Федот Федотыч больше для вида поносил себя, на самом же деле был доволен и баней, и паром, и своей крепостью, и пивом, которое пил помаленьку, чтобы подольше хватило жажды, сладко томившей распаленную грудь.
Семен Григорьевич ушел мыться, оставив двери приоткрытыми.
— Запри двери-то, Харитон. Выстынет вся баня. Запри, говорю.
— Да он-то, Семен Григорьевич, не любит жары.
— Ты скажи, какой хилый. Нет, я так не могу. — И Федот Федотыч сам прикрыл дверь, но не успел сесть — дверь распахнулась, и белотелый Оглоблин, с раскаленной лысиной, закричал перехваченным голосом:
— Уморить, что ли, собрались. Сердце захолонуло.
Федот Федотыч смеялся, вытирая набухшим полотенцем худую крученую шею, острые ключицы. Он был тощ и сухокост, однако чувствовалось, что суставы его рук и ног стянуты тугими жилами.
— Ты иди-ка, Харитон, самоварчик обхлопочи да рябиновки достань. Кваску с хреном. Груздочков. Дуняша клюквы бы насыпала. С ледком.
Харитон ушел, а Федот Федотыч, накинув на плечи, на взмокшую рубаху, полушубок, стал пить пиво, сознавая себя здоровым, бодрым, и, слегка хмельной, обнадеженно думал: «Ничего, жизнь наладится. Мы еще поработаем. Кому колхоз, кому частная десятина, только чтобы каждый понимал себя на земле и хозяином, и работником, вечным, добровольным и удачливым…»
Когда Федот Федотыч и Семен Григорьевич пришли наверх в горницу, там был уже накрыт стол под висячей фарфоровой лампой.
Любава вторую неделю гостила у ирбитской тетки, и подавала к столу Дуняша. После того как ее побил брат Аркадий, она болела, и Любава выхаживала ее, словно родную сестру, поила травяными настоями и выварками, облегчала ее боли примочками, не давала работать, пока Дуняша не обмоглась совсем. Аркадий рассек у ней вершинку правого уха и зашиб правый бок. В тяжелой работе теперь покалывало в боку, а вот шрам на ухе был очень заметен, и это угнетало Дуняшу. Теперь, заплетая косы, она так укладывала волосы, что они прикрывали вершинки ушей. Харитону нравилась новая прическа жены, он гладил и без того гладко причесанные ее волосы, а ей все казалось, что не от любви он, а из жалости ласков с нею.

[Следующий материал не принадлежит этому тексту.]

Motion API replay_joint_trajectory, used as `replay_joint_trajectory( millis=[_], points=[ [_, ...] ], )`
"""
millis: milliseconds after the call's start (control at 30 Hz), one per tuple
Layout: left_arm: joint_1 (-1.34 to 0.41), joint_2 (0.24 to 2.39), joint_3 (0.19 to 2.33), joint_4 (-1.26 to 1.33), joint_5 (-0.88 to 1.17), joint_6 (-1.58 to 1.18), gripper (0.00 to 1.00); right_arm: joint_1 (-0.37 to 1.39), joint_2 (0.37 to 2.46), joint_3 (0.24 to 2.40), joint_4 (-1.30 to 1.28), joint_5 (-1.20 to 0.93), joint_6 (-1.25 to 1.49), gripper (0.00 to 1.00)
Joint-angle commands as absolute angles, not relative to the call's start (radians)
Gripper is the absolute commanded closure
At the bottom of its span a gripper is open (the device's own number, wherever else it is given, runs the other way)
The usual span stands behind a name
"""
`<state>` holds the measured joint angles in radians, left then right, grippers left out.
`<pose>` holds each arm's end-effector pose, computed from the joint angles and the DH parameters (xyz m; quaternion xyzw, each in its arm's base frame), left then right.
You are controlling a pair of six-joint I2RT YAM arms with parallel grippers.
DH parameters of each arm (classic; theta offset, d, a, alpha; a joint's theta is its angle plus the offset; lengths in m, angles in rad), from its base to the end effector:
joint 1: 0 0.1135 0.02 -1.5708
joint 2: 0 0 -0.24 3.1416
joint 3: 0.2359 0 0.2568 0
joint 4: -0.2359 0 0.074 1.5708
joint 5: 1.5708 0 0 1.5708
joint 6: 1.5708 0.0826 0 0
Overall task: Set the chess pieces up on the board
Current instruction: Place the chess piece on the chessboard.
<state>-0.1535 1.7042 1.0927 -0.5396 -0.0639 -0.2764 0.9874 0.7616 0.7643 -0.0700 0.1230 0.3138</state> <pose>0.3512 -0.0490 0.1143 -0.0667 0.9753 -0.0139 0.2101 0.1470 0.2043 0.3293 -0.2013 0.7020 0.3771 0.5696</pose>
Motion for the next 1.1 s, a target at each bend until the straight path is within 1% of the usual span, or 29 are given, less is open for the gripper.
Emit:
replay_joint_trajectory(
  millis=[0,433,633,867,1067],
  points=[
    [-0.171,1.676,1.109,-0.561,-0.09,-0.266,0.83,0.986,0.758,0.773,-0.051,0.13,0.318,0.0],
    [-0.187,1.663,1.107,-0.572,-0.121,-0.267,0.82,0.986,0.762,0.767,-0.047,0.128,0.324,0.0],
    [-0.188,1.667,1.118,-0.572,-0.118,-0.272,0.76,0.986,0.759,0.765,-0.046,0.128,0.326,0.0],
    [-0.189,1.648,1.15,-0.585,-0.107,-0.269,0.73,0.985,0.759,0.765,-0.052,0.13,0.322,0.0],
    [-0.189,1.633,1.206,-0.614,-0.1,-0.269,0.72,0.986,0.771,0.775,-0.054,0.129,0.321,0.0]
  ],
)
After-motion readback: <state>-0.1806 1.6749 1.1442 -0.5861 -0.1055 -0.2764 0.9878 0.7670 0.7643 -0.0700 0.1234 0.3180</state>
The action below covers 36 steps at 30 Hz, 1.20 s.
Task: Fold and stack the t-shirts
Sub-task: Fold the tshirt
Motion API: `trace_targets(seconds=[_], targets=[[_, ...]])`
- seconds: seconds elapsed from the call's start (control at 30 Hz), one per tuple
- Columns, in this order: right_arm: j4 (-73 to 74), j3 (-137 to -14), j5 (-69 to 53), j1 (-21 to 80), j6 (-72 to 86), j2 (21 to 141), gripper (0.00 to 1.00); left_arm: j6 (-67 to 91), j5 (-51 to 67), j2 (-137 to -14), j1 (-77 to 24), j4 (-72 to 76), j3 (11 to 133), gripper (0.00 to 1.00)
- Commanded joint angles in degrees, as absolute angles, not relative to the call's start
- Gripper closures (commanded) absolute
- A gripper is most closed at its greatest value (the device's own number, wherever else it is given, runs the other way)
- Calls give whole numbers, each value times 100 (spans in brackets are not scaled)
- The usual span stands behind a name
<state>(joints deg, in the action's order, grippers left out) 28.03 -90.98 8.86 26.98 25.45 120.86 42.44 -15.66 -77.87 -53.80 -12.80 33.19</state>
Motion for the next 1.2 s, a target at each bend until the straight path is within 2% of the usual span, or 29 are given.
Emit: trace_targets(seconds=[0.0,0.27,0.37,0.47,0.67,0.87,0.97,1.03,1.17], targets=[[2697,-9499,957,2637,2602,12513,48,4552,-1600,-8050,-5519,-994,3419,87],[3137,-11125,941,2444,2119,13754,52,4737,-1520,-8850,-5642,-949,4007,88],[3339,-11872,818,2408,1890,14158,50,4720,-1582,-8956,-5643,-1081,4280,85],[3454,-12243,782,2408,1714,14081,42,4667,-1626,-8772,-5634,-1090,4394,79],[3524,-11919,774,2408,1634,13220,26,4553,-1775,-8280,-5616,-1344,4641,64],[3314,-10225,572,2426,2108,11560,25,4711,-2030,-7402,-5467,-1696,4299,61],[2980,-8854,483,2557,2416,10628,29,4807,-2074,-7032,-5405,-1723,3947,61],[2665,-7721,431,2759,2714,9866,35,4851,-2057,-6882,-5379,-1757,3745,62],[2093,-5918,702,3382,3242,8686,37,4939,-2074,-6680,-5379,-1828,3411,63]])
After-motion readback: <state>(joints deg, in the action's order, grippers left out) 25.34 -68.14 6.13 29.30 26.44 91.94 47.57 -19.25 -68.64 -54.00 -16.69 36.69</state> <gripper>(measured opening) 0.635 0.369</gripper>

— Будто морозом побито ухо-то, — жестко смеялась она над собою, но Харитон не брал всерьез ее слов и тоже шутил:
— Зато приметной сделалась, ни с кем не спутаю: правое ухо порото.
— А раньше говорил не так. Раньше говорил, лоб-де у тебя, Дуняша, высокий да чистый, такой вроде только мужчинам дается.
Харитон искренне успокаивал жену, она соглашалась с ним, но на людях всегда помнила о своем ухе, была молчалива и застенчива.
Но Семен Григорьевич отметил и то, что в глазах племянницы Дуняши вместе с застенчивостью появилась спокойная простота, отчего движения ее были мягки и ровны. Ему нравилось, что она все делала чисто, с достойной предупредительностью, будто и выросла в этом доме, прибранном и обстоятельном. С затаенной гордостью и добротой взглядывал и Федот Федотыч на сноху. Чувствовалось, что два трудолюбивых сердца поняли и оценили друг друга.
— А я, Федот Федотыч, выбор Харитона сразу одобрил и, конечно, поддержал. Вот он тут сидит — соврать не даст.
— Своя кровинка, племянничка, да в хороший дом — как не одобрить.
— Ну, Федот Федотыч, давай правду на правду: и кровинка своя и дом завидной, но и невестка — неуж похаешь?
— К добру доброе, это известно, — сдался Федот Федотыч, но и тут нашел зацепку: — А живут невенчаны. Чуть не потрафили один другому, встали и разошлись. Нешто семья это, голуба Семен Григорьевич? А ежели дети?
— Я думаю, Харитон и Дуня не в венчании видят крепость брачного союза, но в любви, взаимопонимании.
— Именно так, Семен Григорьевич, — охотно согласился Харитон и что-то еще хотел сказать, да Федот Федотыч перебил:
— И этот туда же, «именно, именно». А что это «именно-то»? Любовь, что ли? Так она, как березовый лист, до первого осеннего ветерка. А потом сдуло, и все тут. Сам-то небось венчан. У самого небось по-людски все было, а, Семен Григорьевич?